In19, the development of septic shock was most clearly predicted by RMSSD but also by absolute and normalized LF power as well as HF power and LF/HF-ratio. However, median values of (as well as differences between) both groups were extremely low: For example, comparing “No septic shock” with “Septic shock”, the median values of RMSSD for both groups were 3.8 ms and 7.3 ms, respectively19. It thus remains questionable if the accuracy obtained in the present study with OHR (3.55 ms MAE and 4.55 ms RMSE for RMSSD) would suffice for this application scenario. Approximate entropy has also been found to predict the onset of atrial fibrillation (AFib) after coronary artery bypass grafting32. The “control patients” exhibited mean ± standard deviation values of \(1.04\pm 0.05\), whereas a decreased ApEn of \(0.93\pm 0.05\) during 1 h preceding the AF onset was measured in32. Our observed error levels for ApEn of 0.0496 MAE/0.07354 RMSE indicate that ApEn measured with OHR could potentially be directly used for AFib prediction.

Although the presented study is, to the best of our knowledge, the most comprehensive one in terms of assessing the accuracy of HRV estimations obtained via OHR in hospitalized patients, all-encompassing statements about the most reliable parameters may not be possible. Nevertheless, we believe our findings in terms of parameter recommendations can be summarized as follows:

  • The time-domain parameter SDNN can be estimated with a relative error/absolute error/relative bias of 9%/2 ms/2% and we thus recommend its use. We also recommend the Triangular Index with 12%/0.66/1%. The parameters RMSSD and pNN50 exhibit large relative errors in this cohort (17% and even 28%) and systematic biases in the range of 12%, but also low absolute estimation errors (4 ms and 2%). The visualization in Fig. 8 further suggests that patients with low and high RMSSD/pNN50 might very well be separated using OHR technology. Thus, we believe these parameters should be investigated further.

  • In the frequency domain, the relative errors for LF Abs. and HF Abs. were 16% and 19%, while the corresponding values for LF Log. and HF Log. were only 5% and 9%. We thus recommend the use of the logarithmic quantities, although one needs to analyze whether they possess the same discriminative power as the absolute ones. Again, Fig. 8 suggests that separation of patients would be possible.
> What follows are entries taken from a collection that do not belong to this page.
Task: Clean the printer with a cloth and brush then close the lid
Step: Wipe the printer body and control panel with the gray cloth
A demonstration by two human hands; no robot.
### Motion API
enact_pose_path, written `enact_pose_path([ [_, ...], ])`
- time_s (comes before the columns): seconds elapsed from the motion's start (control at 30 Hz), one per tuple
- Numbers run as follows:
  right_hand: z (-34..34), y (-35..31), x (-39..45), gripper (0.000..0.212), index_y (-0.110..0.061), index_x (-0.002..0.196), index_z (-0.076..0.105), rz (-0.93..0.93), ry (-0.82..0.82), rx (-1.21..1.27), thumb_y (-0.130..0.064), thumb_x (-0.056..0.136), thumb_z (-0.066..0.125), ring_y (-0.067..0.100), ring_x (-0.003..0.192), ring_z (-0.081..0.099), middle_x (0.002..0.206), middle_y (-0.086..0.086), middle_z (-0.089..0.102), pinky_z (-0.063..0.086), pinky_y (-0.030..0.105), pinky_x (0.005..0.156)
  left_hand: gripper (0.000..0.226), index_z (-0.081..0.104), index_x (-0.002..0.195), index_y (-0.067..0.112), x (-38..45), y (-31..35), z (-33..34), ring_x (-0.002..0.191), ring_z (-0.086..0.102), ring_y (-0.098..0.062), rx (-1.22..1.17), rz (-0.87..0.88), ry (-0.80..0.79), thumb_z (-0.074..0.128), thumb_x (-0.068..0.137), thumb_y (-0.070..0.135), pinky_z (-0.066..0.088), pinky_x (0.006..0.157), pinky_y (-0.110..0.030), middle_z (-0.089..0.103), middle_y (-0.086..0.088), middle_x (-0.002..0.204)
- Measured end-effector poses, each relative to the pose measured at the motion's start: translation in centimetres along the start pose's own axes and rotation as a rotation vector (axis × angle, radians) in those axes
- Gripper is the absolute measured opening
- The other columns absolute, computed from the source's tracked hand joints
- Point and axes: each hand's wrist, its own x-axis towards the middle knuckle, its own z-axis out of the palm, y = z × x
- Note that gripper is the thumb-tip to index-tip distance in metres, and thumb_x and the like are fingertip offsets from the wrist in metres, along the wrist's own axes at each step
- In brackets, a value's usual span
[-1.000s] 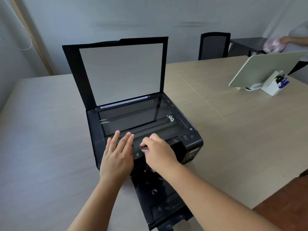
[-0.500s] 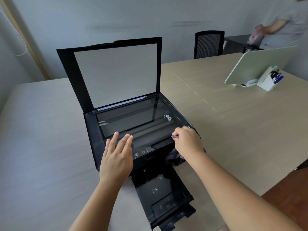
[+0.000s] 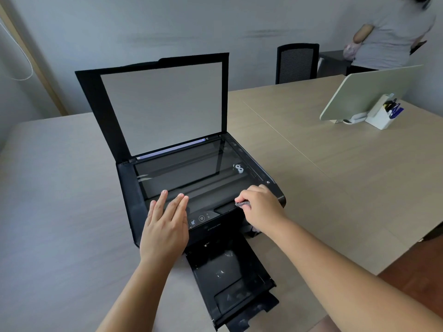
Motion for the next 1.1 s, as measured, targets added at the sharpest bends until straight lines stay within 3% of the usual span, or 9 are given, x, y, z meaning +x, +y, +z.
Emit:
enact_pose_path([
  [0.17, 0.8, 0.6, -0.1, 0.021, -0.017, 0.085, 0.075, 0.019, 0.157, -0.010, 0.000, 0.076, 0.064, 0.029, 0.082, 0.052, 0.085, 0.002, 0.070, 0.051, 0.038, 0.073, 0.053, 0.059, 0.131, 0.010, 0.1, 0.2, -0.6, 0.138, 0.038, -0.034, 0.036, 0.025, -0.106, 0.034, 0.097, 0.042, 0.031, 0.111, -0.052, 0.061, -0.005, 0.132],
  [0.3, 1.8, -1.7, -1.0, 0.021, -0.017, 0.089, 0.076, -0.121, 0.069, 0.052, -0.003, 0.078, 0.064, 0.024, 0.084, 0.050, 0.089, 0.000, 0.071, 0.045, 0.028, 0.073, 0.065, 0.052, 0.138, 0.011, 0.3, 0.2, -0.6, 0.142, 0.032, -0.034, 0.099, 0.045, -0.206, 0.029, 0.096, 0.054, 0.027, 0.114, -0.052, 0.054, -0.006, 0.141],
  [0.43, 0.6, 1.6, -0.2, 0.022, -0.018, 0.083, 0.076, -0.022, 0.177, -0.010, 0.000, 0.076, 0.066, 0.026, 0.079, 0.050, 0.085, -0.002, 0.071, 0.050, 0.037, 0.080, 0.071, 0.048, 0.142, 0.011, 0.1, 0.1, -0.8, 0.144, 0.028, -0.033, 0.112, 0.048, -0.240, 0.025, 0.095, 0.059, 0.024, 0.115, -0.051, 0.049, -0.005, 0.146],
  [0.5, 1.3, 0.8, -0.3, 0.027, -0.017, 0.080, 0.076, -0.025, 0.191, -0.019, 0.006, 0.071, 0.064, 0.028, 0.075, 0.052, 0.081, -0.001, 0.071, 0.053, 0.040, 0.075, 0.074, 0.046, 0.142, 0.011, 0.2, 0.2, -0.7, 0.144, 0.028, -0.033, 0.125, 0.057, -0.249, 0.024, 0.095, 0.062, 0.023, 0.115, -0.051, 0.048, -0.005, 0.147],
  [0.63, 2.2, -0.8, -0.9, 0.022, -0.017, 0.083, 0.076, -0.094, 0.133, 0.059, 0.000, 0.075, 0.066, 0.025, 0.078, 0.051, 0.083, -0.001, 0.071, 0.049, 0.032, 0.068, 0.078, 0.045, 0.143, 0.010, 0.3, 0.2, -0.6, 0.144, 0.028, -0.033, 0.130, 0.057, -0.261, 0.024, 0.093, 0.065, 0.022, 0.115, -0.051, 0.047, -0.005, 0.147],
  [0.8, 1.1, 1.1, -0.1, 0.022, -0.016, 0.093, 0.076, 0.074, 0.165, 0.021, -0.004, 0.083, 0.061, 0.028, 0.091, 0.053, 0.091, 0.003, 0.069, 0.042, 0.026, 0.071, 0.079, 0.045, 0.143, 0.010, 0.3, 0.2, -0.6, 0.144, 0.027, -0.033, 0.130, 0.048, -0.265, 0.025, 0.092, 0.067, 0.023, 0.115, -0.050, 0.047, -0.005, 0.147],
  [0.93, 2.6, -1.2, 0.4, 0.023, -0.014, 0.097, 0.073, 0.151, 0.300, 0.095, -0.002, 0.083, 0.060, 0.029, 0.089, 0.053, 0.094, 0.006, 0.066, 0.044, 0.029, 0.076, 0.078, 0.046, 0.142, 0.010, 0.3, 0.2, -0.5, 0.144, 0.029, -0.033, 0.123, 0.038, -0.264, 0.026, 0.092, 0.066, 0.026, 0.114, -0.051, 0.048, -0.005, 0.147],
  [1.0, 3.9, -3.5, 0.2, 0.020, -0.014, 0.095, 0.074, 0.033, 0.295, 0.086, -0.005, 0.082, 0.061, 0.030, 0.083, 0.056, 0.091, 0.005, 0.065, 0.046, 0.028, 0.072, 0.078, 0.045, 0.143, 0.011, 0.3, 0.3, -0.4, 0.144, 0.029, -0.032, 0.124, 0.038, -0.262, 0.026, 0.092, 0.066, 0.025, 0.114, -0.050, 0.047, -0.004, 0.147],
  [1.1, 5.0, -5.6, -0.9, 0.028, -0.019, 0.091, 0.073, -0.210, 0.198, 0.025, -0.020, 0.084, 0.047, 0.026, 0.075, 0.058, 0.085, 0.001, 0.065, 0.051, 0.029, 0.064, 0.078, 0.044, 0.143, 0.011, 0.3, 0.2, -0.3, 0.144, 0.027, -0.032, 0.120, 0.034, -0.261, 0.026, 0.092, 0.066, 0.025, 0.114, -0.050, 0.047, -0.004, 0.147],
])
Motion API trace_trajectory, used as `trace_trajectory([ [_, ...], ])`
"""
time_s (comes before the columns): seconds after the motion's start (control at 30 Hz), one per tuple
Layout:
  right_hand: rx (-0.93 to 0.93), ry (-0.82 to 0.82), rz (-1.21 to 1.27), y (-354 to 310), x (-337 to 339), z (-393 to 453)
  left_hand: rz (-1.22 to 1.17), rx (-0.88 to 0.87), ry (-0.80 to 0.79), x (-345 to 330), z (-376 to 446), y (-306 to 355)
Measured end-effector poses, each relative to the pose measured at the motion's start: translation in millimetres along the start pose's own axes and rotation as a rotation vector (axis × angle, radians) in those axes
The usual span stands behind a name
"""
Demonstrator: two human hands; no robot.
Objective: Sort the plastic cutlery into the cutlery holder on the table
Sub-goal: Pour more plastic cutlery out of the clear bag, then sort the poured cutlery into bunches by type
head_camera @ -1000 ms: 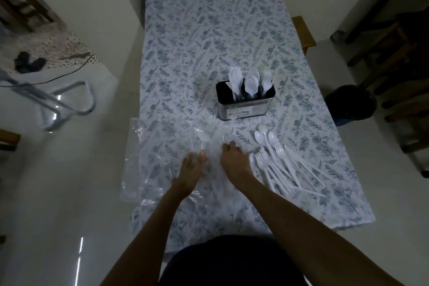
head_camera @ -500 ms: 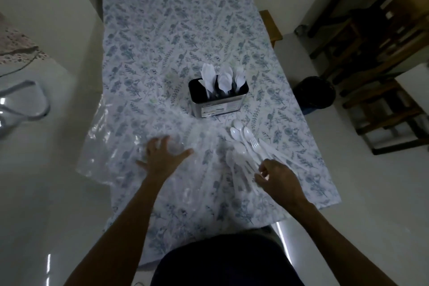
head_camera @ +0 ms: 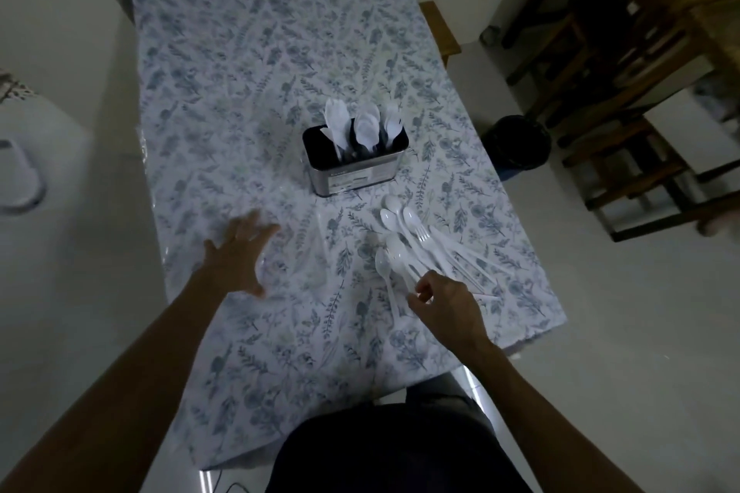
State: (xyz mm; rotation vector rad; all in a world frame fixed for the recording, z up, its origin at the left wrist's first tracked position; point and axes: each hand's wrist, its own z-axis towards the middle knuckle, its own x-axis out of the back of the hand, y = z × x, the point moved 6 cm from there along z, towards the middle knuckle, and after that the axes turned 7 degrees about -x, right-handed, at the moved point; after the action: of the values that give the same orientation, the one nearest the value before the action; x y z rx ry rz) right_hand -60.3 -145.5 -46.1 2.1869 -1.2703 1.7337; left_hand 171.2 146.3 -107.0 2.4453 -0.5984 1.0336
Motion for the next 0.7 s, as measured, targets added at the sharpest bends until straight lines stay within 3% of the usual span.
trace_trajectory([
  [0.27, 0.018, 0.006, 0.003, -3, -7, -2, -0.031, 0.01, 0.016, -28, -25, 19],
  [0.43, -0.013, 0.046, -0.016, 18, 11, 3, 0.009, 0.103, 0.042, -25, -31, 37],
  [0.5, -0.037, 0.07, -0.029, 30, 23, 8, -0.003, 0.112, 0.131, -24, -35, 56],
  [0.63, -0.12, 0.103, -0.018, 63, 47, 25, -0.24, 0.039, 0.442, -20, -48, 108],
  [0.7, -0.147, 0.094, -0.004, 78, 55, 35, -0.339, 0.013, 0.52, -24, -50, 133],
])
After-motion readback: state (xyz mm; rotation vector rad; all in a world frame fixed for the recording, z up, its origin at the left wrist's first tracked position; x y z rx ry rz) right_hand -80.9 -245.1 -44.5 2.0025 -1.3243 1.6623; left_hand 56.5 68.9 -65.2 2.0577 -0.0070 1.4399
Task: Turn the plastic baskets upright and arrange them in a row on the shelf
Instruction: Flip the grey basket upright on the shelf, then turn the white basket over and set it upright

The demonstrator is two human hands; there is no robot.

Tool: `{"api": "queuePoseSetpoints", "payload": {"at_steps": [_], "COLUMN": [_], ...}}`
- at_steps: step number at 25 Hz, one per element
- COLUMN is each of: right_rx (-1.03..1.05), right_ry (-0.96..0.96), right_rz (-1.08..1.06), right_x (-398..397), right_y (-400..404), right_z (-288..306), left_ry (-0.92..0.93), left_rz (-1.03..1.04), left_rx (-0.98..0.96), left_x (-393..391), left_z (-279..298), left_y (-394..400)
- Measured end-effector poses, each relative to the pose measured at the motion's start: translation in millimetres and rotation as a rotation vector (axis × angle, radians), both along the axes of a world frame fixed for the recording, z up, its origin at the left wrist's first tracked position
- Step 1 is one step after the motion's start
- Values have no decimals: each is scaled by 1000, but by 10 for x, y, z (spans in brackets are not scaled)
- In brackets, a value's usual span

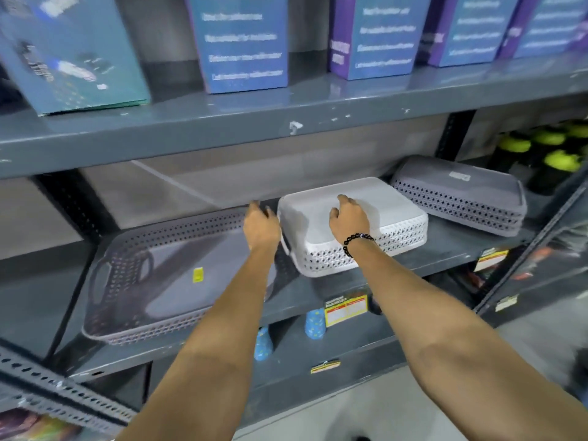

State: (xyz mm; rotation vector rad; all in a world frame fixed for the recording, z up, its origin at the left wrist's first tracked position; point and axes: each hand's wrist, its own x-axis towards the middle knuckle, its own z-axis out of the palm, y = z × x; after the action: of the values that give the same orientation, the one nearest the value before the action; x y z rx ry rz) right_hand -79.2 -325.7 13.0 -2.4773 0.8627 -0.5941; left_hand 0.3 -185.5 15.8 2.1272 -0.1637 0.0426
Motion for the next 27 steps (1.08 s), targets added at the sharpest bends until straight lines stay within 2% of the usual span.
{"api": "queuePoseSetpoints", "payload": {"at_steps": [5,10,13,16,18,20,23,25,27], "right_rx": [-35,175,312,532,628,736,1113,1235,1290], "right_ry": [132,433,455,311,115,-169,-610,-709,-684], "right_rz": [-48,-66,-39,-105,-171,-231,-272,-276,-247], "right_x": [-47,110,145,188,206,221,165,55,-95], "right_y": [-1194,-1918,-2000,-1998,-1966,-1964,-2003,-2032,-2026], "right_z": [-21,-184,-159,-94,-23,94,203,131,8], "left_ry": [102,404,484,461,400,251,31,57,137], "left_rz": [7,184,202,252,339,438,571,596,606], "left_rx": [104,101,44,15,-45,-250,-609,-590,-552], "left_x": [100,300,238,178,115,82,-58,-197,-325], "left_z": [-51,-170,-123,-65,55,238,444,377,218], "left_y": [-984,-1148,-1160,-1161,-1159,-1152,-1054,-931,-791]}}
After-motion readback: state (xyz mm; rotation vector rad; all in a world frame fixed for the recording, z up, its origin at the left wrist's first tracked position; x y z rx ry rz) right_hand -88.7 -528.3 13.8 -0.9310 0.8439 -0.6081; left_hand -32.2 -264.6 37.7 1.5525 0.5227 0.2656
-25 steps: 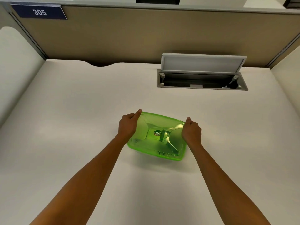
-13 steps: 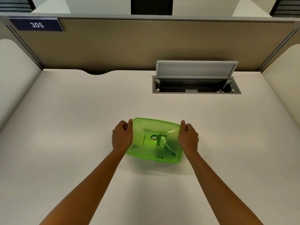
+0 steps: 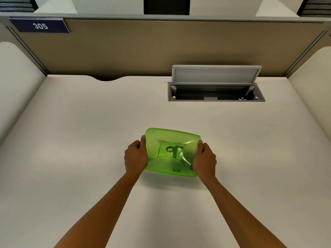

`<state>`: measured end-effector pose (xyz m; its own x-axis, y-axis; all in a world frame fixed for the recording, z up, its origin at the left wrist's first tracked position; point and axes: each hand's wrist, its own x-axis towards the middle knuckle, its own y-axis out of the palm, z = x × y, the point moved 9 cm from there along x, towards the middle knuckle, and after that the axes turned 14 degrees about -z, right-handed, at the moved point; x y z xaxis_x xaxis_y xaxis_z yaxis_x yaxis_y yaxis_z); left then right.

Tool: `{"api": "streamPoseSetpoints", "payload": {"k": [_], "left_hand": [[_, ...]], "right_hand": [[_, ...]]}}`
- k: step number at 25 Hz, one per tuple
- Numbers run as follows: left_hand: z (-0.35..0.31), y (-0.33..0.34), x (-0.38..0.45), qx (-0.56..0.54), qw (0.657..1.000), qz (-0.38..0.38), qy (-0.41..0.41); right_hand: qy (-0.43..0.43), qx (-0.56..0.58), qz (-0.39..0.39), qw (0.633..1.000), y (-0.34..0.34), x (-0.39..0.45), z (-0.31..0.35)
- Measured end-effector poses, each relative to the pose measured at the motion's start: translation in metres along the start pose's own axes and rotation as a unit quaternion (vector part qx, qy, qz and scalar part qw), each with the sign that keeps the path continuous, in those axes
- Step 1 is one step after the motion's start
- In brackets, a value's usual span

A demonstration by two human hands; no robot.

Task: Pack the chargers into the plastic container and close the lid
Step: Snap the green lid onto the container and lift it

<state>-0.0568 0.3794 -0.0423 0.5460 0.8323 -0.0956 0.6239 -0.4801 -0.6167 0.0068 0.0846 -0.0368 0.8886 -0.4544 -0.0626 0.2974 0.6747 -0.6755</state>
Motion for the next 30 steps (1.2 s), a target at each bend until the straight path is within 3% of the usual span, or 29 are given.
{"api": "streamPoseSetpoints", "payload": {"k": [4,9,12,17,30], "left_hand": [[0.005,0.005,-0.005,0.003,0.999,0.014,-0.045],[0.018,-0.003,-0.015,-0.149,0.982,-0.017,-0.118],[0.016,-0.001,-0.01,-0.197,0.969,0.013,-0.146],[-0.002,0.015,-0.01,-0.258,0.954,0.04,-0.147],[-0.098,0.069,0.084,-0.237,0.97,-0.027,-0.049]], "right_hand": [[-0.001,0.004,0.013,1.0,0.003,0.005,0.002],[0.026,0.096,0.006,0.995,-0.003,0.001,-0.01],[0.053,0.155,0.022,0.986,0.003,-0.004,-0.008],[0.083,0.2,0.009,0.976,0.004,0.013,-0.004],[-0.008,0.206,0.024,0.978,0.059,0.128,0.086]]}}
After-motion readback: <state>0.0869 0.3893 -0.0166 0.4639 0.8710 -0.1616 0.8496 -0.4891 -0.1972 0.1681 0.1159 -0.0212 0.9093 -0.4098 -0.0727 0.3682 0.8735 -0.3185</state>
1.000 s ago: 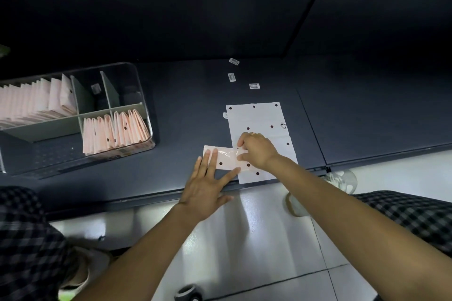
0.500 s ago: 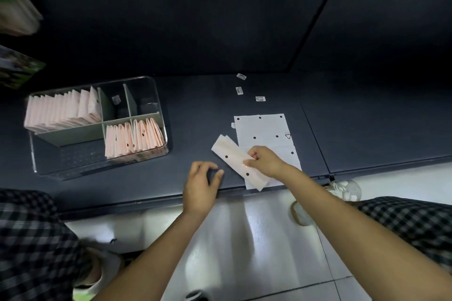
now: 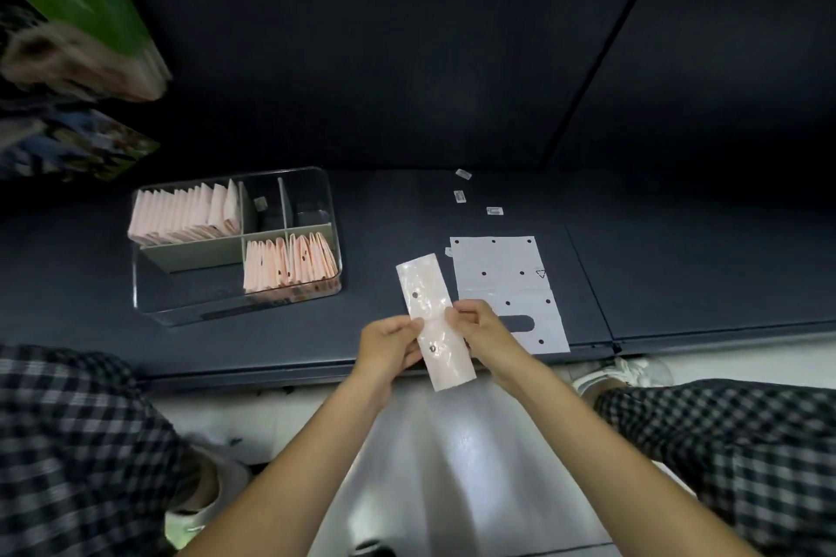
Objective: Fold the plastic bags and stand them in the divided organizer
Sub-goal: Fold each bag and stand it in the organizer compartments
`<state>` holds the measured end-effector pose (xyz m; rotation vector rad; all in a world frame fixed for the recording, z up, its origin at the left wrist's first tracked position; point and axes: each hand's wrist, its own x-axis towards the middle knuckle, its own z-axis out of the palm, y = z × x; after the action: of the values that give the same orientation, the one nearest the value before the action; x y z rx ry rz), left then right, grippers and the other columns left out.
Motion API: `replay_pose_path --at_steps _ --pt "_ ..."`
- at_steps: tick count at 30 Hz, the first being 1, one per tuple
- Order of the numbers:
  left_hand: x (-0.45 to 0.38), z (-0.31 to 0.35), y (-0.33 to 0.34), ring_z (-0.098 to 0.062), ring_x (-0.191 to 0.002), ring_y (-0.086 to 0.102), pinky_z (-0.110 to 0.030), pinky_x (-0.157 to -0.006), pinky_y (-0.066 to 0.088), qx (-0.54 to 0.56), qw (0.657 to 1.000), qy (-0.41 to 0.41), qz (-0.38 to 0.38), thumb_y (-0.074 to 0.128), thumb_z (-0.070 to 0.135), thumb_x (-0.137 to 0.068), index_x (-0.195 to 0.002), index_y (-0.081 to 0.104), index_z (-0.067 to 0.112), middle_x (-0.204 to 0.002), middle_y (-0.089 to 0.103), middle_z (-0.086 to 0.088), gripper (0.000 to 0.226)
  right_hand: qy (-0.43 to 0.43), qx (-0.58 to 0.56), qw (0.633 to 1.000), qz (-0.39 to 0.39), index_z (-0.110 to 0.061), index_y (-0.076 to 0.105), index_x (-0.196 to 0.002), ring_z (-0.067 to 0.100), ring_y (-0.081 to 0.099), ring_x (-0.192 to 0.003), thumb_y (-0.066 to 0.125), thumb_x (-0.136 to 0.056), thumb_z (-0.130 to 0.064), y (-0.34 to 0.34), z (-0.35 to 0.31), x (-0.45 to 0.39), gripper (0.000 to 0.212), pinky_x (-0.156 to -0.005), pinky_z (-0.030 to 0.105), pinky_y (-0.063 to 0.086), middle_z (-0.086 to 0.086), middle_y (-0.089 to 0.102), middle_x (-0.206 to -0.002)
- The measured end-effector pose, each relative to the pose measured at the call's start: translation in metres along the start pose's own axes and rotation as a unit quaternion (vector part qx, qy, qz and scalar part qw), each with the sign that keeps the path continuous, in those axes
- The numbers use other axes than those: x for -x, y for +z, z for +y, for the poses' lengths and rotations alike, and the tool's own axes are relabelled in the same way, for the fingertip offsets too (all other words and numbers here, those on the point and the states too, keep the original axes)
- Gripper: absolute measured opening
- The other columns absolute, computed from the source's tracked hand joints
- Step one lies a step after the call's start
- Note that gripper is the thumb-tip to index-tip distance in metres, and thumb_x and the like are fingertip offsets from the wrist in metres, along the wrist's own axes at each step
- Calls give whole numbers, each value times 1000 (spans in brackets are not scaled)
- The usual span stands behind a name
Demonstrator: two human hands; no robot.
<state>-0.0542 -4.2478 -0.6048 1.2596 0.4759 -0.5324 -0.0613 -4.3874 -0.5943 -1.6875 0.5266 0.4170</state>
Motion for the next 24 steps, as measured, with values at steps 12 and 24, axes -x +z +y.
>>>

  • In their current implementation, the relative quantities (LF/HF, PC \(\hbox {SD}_2\)/\(\hbox {SD}_1\)) show strong relative errors (36% and 19%) and biases (− 30% and − 18%) and cannot be recommended without improving their estimation.

Finally, the patient cohort consisted predominantly of white caucasian subjects. Thus, the generalisability of results has to be validated with a more diverse group. Although we do not expect a fundamentally different outcome in terms of parameter feasibility, overall estimation errors may be higher in subjects with darker skin tones.

Conclusion

In conclusion, the accuracy of HRV parameters estimated from the PPG signal of wrist-worn OHR monitoring device varies significantly between parameters and subjects. The accuracy of certain parameters, for example SDNN and triangular index, shown in the literature to be associated with the deterioration of the status of the patients during recovery from surgical intervention, could be adequate for patient monitoring. On the other hand, the parameters more affected by the high-frequency content of the HRV and especially the LF/HF-ratio should be used with caution. It should also be emphasized that the proposed data analysis method tries to discard such segments of PPG signal that likely produce less reliable beat-to-beat interval data resulting the HRV parameters being obtained only for approximately 30% of the time. This may limit the usability of the approach in some applications. To further improve the applicability of wrist-worn OHR monitoring in patient surveillance through HRV, more robust methods for beat-to-beat interval estimation and especially methods for mitigating the effect of estimation uncertainty on the HRV parameter values, e.g. robust spectral estimation techniques, should be investigated.